Have you been getting annoyed lately by Microsoft Office’s popup to upgrade your Internet Explorer (IE) to version 8? That is if you’re using IE.
If you’re still on IE 6, you have probably been getting a message at the top of some web sites that you are using an outdated browser, asking to switch to another browser, such as IE 8, Firefox, etc.
Newer versions of software are supposed to work better and offer better protection for your online experience, but there always seems to be a bug that has to be fixed, making you wonder how ‘safe’ the upgrade is.
So how do you trust which version to use? Why are you almost ‘forced’ to upgrade if you’re totally satisfied with your current browser?
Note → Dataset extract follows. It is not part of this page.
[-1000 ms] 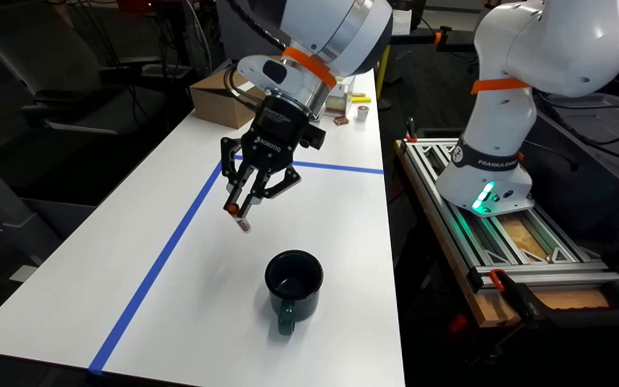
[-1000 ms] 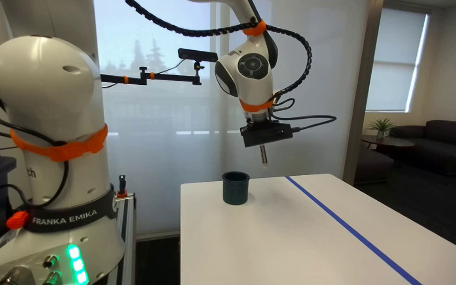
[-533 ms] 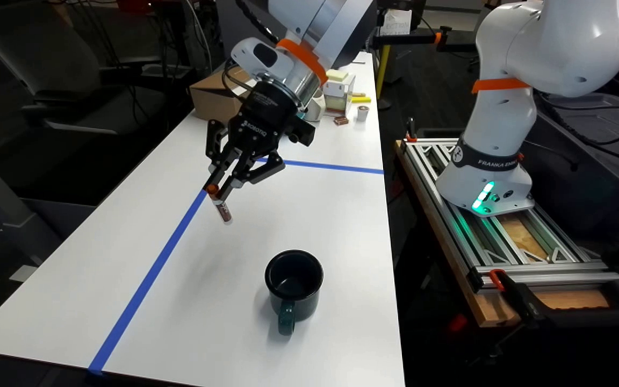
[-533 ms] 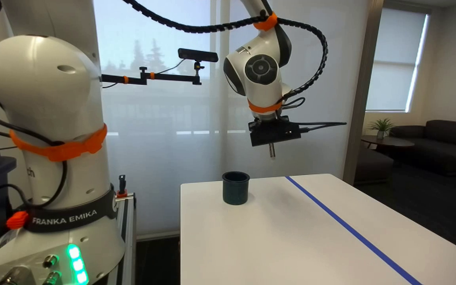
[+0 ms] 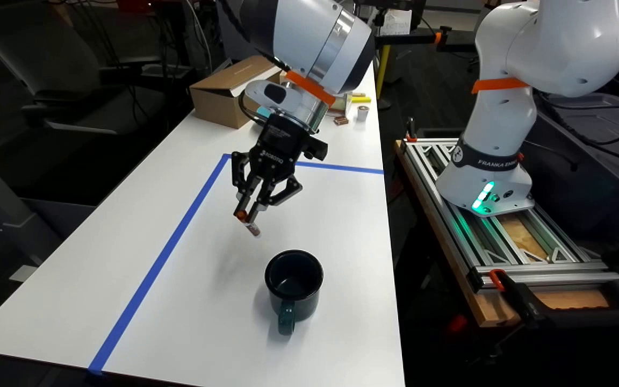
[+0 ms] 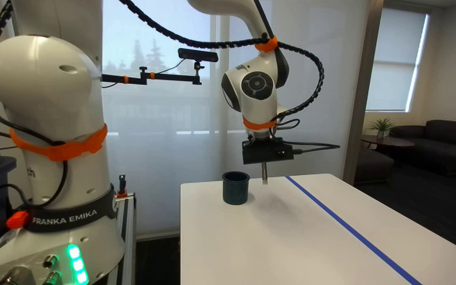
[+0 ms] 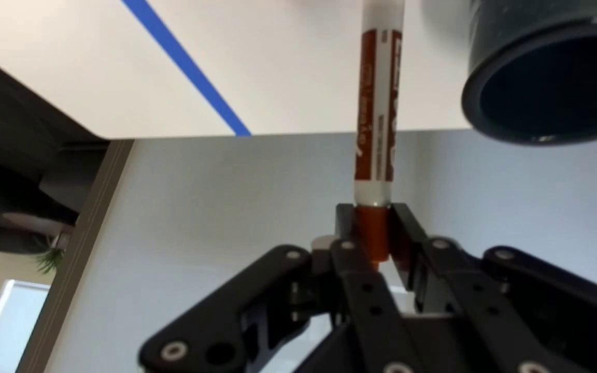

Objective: Move the sharpie to the table

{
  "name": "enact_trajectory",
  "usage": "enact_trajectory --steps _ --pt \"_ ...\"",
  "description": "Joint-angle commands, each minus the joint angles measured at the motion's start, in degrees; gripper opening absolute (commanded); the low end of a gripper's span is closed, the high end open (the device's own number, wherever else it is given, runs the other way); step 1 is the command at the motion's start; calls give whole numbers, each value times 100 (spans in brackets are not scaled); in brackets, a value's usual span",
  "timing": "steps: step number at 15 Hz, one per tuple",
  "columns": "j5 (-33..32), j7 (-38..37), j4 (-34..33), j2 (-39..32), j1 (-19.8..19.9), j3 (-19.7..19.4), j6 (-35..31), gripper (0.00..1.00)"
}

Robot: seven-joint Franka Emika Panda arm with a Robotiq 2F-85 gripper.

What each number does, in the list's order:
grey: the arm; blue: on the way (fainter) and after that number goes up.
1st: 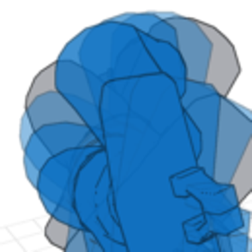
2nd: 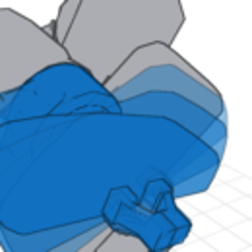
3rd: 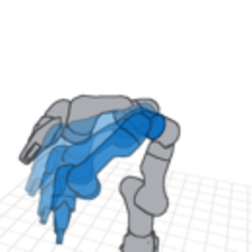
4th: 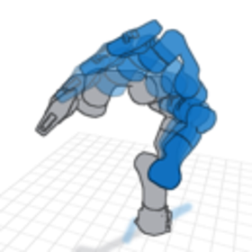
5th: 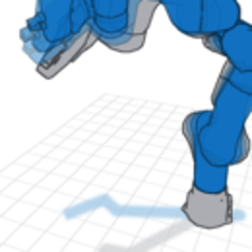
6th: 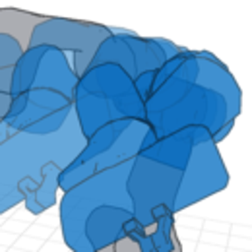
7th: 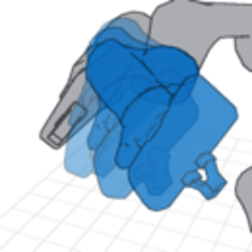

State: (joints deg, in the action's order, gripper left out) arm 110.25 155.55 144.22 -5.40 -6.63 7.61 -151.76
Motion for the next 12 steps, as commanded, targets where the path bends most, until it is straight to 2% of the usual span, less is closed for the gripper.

Then again, why do some people not want to upgrade when it really easy to do?
I get annoyed by all update requests, because it interrupts or delays my browsing and it’s hard to keep track off what needs to be updated. Of course it’s your choice, but if you don’t you’ll have to decline each time you open a browser and one can only bear so many popups…
This article on Internet Explorer 6 on CNN brought me a whole different point of view, that of the web developer.
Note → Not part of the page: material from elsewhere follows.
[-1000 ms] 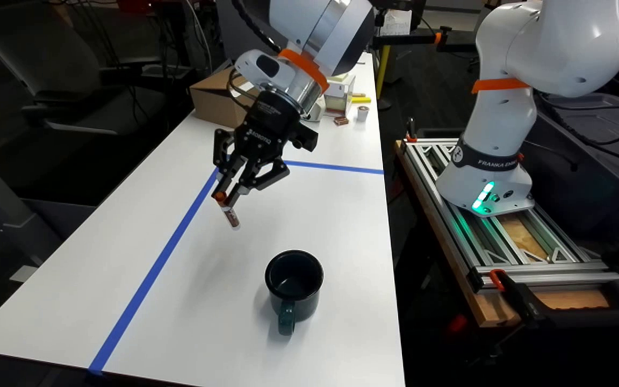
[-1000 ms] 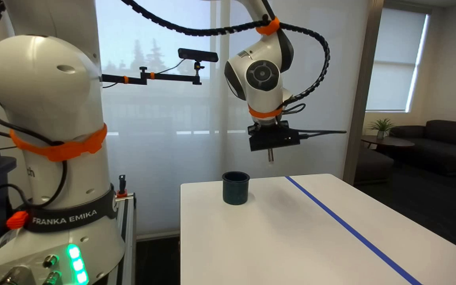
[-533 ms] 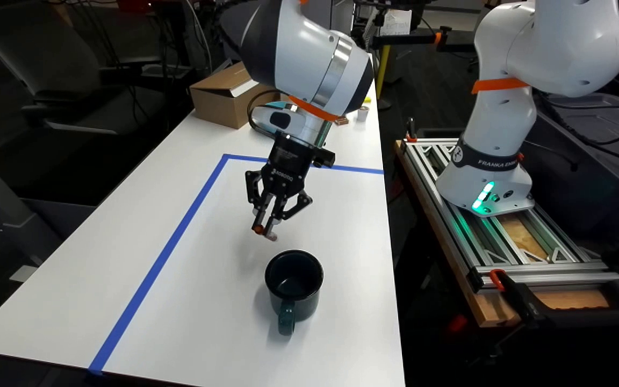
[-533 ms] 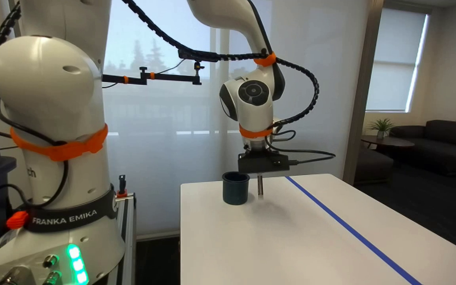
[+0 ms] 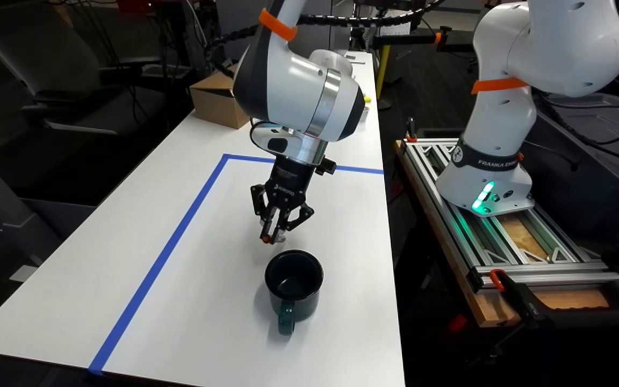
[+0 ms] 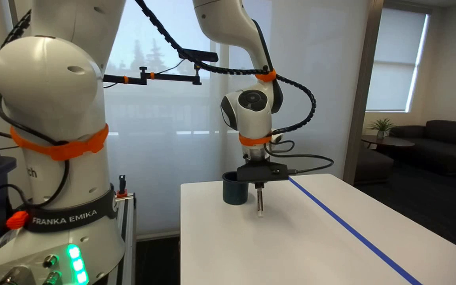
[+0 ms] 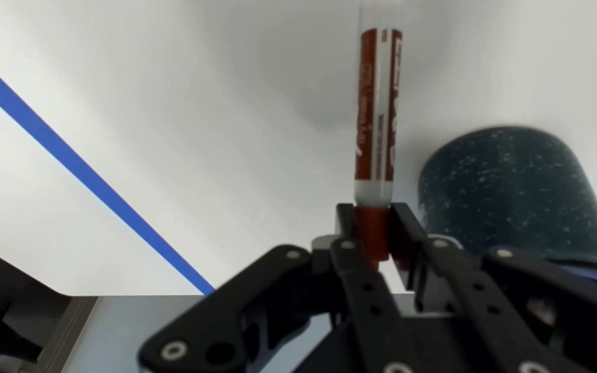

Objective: Move the sharpie to the table

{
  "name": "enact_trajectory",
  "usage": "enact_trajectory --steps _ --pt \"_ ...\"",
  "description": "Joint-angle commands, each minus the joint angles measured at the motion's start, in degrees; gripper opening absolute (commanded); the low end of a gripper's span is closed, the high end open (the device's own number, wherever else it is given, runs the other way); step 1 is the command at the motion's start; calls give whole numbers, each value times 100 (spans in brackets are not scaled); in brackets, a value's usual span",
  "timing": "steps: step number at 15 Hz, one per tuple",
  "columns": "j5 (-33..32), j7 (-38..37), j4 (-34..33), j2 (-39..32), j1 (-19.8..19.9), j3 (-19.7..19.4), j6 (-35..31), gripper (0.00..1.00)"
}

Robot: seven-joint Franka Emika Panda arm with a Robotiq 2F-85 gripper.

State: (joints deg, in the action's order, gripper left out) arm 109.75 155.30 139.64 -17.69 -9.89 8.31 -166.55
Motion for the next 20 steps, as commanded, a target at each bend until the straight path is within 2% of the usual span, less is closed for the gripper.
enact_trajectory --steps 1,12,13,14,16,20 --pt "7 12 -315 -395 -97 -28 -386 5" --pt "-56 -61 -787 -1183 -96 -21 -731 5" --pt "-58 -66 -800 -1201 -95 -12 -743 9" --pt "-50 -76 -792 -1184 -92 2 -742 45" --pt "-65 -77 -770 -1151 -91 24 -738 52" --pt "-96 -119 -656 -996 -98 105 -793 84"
It seems that IE 6, which was created in 2001, cannot keep up with today’s web technology and web developer constantly have to create fixes so that IE 6 users can still view sites without getting error messages. Developers agree that IE 6 is an awful browser that no one should be using. Well duh! If someone would have explained that sooner, I’d have updated my browser weeks ago. The IE 6 No More site does a good job of explaining this.
If you’ve ever wondered why some people or companies are still on IE 6 and are not upgrading, here’s a plausible explanation. People may be totally comfortable with their old browser and resist change, but it’s different story for companies. Why would a company not want to get better protection with the latest browser? The main reason: they have legacy software that was created for IE 6, and it may require a good bit of resources (time + talent = money) to upgrade. Aha!
However, there is still a way around this. They could install another browser (Firefox, Google Chrome, etc.) and continue using IE 6 for company applications only.
My default browser is Mozilla Firefox but I also use Internet Explorer and Google Chrome, especially when testing web sites. Firefox makes it super easy and quick to upgrade to a newer version, which unfortunately feel like a chore with IE.